A radiation detector for generating an image of the subject from radiation transmitted through the subject,
An insulating substrate having a plurality of pixels arranged on the upper surface for generating the image;
A first conductive layer formed in close contact with the lower surface of the insulating substrate and formed to suppress microphonic noise generated by vibration of the radiation detector;
The radiation detector, wherein the first conductive layer has air permeability.   The first conductive layer is made of a conductive sheet of an organic material, has a plurality of opening patterns, and is attached to the lower surface of the insulating substrate through the opening patterns. The radiation detector according to claim 1, wherein the introduced gas is removed from an interface between the insulating substrate and the first conductive layer.   The radiation detection is characterized in that the first conductive layer is made of an inorganic material, and stress strain applied from the insulating substrate to the first conductive layer is relaxed through the opening pattern. vessel. The insulating substrate is supported by a base from its lower surface,
The radiation detector according to any one of claims 1 to 3, wherein the first conductive layer suppresses microphonic noise generated by vibration of the base.   The scintillator layer for converting the radiation into light is formed on the upper surface side of the insulating substrate, and the light receiving element for converting the light into an electric signal is provided in the pixel. A radiation detector according to claim 1.   The radiation detector according to claim 5, wherein a protective cover body that covers the scintillator layer and prevents moisture is formed.   The radiation detector according to claim 5, wherein a housing having the base and a protective cover body bonded at an edge of the base contains the insulating substrate and the scintillator layer. .   The radiation detector according to claim 5, wherein the first conductive layer absorbs light generated by the scintillator layer and transmitted through the insulating substrate.   The second conductive layer for suppressing microphonic noise generated by vibration of the radiation detector is formed on the upper surface side of the scintillator layer.
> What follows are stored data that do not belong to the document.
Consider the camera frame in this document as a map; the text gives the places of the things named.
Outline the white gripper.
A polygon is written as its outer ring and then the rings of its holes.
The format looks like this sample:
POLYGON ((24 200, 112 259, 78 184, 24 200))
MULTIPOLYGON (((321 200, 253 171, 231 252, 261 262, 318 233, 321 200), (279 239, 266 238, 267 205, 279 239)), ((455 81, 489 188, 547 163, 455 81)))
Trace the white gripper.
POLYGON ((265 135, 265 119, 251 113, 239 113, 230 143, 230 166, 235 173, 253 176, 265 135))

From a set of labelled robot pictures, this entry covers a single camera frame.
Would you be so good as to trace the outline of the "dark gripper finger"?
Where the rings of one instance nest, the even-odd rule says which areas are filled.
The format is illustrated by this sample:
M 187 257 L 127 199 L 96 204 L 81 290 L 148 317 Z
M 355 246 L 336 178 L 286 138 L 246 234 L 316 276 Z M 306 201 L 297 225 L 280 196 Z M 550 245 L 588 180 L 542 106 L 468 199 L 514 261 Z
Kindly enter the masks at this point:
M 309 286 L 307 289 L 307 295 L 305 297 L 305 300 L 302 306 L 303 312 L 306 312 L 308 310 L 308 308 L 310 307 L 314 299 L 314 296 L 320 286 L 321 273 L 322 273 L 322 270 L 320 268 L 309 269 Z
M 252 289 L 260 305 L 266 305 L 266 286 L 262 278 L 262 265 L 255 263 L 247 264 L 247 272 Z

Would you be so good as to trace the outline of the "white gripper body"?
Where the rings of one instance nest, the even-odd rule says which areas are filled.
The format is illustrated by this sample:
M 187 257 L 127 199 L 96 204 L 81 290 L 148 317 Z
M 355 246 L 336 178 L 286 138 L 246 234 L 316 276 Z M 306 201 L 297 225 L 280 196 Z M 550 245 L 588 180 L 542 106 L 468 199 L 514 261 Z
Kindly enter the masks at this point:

Radiation detector.   The radiation detector according to any one of claims 1 to 4, wherein a photoconductive film for converting the radiation into an electric signal is formed on an upper surface side of the insulating substrate.   The radiation detector according to claim 1, wherein the first conductive layer or the second conductive layer is fixed at a constant potential.   The radiation detection according to claim 1, wherein a voltage signal that reduces the microphonic noise is applied to the first conductive layer or the second conductive layer. vessel.